INPUT MATERIAL =>
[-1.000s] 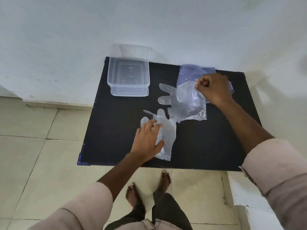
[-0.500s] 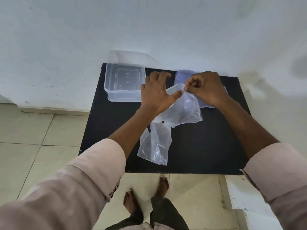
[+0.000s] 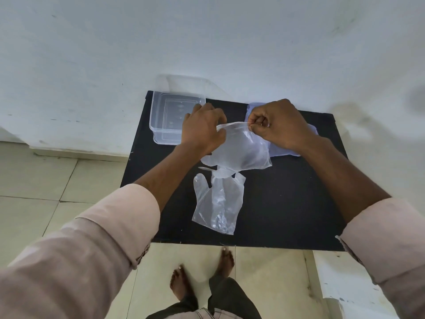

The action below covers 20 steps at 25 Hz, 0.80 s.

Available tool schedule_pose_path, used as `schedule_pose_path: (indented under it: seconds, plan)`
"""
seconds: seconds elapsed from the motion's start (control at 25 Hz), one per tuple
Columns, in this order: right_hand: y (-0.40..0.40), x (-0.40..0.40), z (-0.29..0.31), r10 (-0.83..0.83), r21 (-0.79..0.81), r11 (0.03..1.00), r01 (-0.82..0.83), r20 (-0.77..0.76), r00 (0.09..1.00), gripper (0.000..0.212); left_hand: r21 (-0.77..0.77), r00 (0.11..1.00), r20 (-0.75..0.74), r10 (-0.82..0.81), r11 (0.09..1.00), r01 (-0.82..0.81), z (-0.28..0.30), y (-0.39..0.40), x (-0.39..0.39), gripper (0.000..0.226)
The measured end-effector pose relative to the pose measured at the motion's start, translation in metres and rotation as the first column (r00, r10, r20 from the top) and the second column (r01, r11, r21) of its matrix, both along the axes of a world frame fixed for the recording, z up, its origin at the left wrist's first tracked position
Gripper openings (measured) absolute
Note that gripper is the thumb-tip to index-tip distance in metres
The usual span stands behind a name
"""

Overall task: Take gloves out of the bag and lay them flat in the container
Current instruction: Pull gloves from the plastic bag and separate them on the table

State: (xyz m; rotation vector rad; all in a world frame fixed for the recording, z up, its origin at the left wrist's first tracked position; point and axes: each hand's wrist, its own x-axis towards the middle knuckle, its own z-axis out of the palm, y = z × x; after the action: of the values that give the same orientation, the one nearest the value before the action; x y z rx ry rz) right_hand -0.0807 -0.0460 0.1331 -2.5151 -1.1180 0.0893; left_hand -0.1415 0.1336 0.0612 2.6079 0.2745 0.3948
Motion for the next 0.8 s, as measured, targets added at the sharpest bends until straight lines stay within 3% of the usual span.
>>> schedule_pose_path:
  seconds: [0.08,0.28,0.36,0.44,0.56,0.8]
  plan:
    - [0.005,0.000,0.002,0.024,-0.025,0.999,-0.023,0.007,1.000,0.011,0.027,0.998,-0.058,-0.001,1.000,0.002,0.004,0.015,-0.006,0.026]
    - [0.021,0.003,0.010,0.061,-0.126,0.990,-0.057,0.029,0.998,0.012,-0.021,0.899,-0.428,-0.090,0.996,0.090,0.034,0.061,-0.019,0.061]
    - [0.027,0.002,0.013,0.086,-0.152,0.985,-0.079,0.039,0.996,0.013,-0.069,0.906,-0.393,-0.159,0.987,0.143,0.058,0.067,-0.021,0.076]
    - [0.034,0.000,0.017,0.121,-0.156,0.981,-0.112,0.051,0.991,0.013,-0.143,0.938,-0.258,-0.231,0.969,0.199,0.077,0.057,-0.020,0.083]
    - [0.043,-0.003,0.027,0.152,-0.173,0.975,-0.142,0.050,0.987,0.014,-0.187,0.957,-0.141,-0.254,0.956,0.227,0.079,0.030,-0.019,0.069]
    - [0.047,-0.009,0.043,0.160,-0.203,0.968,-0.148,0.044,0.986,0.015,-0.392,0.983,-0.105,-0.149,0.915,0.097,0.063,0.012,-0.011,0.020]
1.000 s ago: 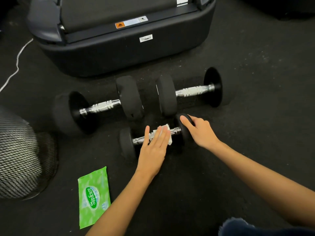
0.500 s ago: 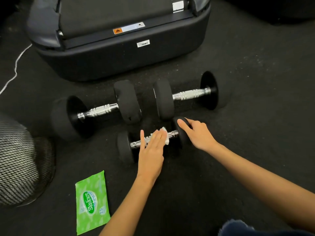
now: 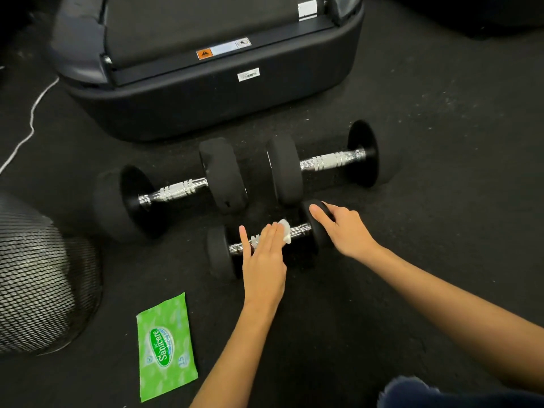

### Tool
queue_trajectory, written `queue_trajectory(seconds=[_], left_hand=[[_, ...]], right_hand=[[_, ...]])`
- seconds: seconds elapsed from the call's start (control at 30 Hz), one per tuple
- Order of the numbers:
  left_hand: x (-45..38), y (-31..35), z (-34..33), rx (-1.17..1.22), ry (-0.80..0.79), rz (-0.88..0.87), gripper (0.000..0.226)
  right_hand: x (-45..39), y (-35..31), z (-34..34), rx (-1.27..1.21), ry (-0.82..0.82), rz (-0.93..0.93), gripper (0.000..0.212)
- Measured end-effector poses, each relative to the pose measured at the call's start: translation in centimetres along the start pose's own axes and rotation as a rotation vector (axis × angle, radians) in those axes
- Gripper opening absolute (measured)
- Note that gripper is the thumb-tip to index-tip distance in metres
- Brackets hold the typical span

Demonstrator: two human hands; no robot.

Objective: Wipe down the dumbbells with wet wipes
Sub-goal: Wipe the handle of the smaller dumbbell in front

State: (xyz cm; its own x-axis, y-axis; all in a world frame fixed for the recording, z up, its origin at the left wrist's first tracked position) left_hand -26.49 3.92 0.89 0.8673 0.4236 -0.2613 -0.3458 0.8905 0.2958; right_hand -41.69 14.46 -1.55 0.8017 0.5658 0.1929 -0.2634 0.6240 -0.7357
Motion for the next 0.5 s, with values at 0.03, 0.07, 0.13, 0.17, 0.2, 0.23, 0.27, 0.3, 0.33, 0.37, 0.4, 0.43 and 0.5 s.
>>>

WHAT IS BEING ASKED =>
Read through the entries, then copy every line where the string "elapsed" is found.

TASK RESPONSE =>
seconds: seconds elapsed from the motion's start (control at 25 Hz), one per tuple
- seconds: seconds elapsed from the call's start (control at 30 Hz), one per tuple

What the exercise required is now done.